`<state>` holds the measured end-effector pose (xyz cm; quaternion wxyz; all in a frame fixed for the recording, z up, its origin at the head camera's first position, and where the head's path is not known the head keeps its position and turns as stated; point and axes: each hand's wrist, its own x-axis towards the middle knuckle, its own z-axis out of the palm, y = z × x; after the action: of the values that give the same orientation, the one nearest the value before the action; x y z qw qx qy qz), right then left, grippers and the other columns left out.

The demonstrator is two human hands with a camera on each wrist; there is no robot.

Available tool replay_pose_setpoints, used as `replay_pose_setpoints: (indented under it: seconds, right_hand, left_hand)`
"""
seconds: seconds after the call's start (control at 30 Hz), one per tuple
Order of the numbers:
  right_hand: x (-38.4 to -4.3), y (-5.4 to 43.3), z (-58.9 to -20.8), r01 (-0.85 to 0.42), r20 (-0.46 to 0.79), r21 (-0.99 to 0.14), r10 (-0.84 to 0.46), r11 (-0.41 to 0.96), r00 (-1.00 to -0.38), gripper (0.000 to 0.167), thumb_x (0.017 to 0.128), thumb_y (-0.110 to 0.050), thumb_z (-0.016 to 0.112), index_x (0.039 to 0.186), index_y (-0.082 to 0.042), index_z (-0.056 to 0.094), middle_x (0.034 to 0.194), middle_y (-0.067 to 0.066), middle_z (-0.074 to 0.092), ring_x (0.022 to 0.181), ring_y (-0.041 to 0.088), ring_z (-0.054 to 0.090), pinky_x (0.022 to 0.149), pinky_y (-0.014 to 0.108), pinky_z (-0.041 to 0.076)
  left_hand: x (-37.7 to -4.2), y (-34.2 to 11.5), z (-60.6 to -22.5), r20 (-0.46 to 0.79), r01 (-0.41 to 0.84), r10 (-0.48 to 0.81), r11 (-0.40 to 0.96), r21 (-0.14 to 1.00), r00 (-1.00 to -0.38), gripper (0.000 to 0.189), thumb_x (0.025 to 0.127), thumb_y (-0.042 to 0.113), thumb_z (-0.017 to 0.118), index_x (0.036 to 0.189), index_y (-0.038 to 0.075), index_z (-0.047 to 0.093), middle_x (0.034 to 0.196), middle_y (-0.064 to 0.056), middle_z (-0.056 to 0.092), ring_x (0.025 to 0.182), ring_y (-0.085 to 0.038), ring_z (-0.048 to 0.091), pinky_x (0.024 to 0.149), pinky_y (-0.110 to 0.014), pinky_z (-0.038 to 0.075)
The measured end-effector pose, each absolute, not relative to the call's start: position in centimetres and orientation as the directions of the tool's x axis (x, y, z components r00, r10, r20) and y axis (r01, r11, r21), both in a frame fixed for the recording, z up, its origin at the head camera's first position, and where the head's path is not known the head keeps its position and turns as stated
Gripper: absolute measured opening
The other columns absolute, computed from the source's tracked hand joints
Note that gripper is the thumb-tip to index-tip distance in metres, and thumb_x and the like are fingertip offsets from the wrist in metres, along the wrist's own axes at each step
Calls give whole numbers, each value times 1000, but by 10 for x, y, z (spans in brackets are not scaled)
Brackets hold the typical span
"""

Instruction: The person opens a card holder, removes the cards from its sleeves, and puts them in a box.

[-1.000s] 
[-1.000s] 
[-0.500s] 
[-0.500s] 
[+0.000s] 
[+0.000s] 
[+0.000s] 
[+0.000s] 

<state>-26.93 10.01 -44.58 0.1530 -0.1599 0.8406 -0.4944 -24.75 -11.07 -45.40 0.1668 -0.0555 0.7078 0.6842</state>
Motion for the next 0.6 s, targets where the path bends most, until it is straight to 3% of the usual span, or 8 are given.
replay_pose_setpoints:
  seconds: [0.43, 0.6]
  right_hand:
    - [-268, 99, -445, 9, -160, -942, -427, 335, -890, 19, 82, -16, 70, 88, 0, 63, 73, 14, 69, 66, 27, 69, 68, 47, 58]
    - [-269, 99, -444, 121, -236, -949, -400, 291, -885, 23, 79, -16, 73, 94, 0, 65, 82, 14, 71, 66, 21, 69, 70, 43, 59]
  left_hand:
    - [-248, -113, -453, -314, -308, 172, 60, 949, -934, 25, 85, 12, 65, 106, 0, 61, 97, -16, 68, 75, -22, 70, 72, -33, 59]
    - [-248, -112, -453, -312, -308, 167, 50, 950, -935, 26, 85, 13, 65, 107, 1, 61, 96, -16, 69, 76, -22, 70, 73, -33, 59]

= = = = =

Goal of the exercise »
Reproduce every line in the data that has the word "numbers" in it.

Task answer »
Order of the numbers:
Calls give whole numbers, each value times 1000, but by 10 for x, y, z (spans in brackets are not scaled)

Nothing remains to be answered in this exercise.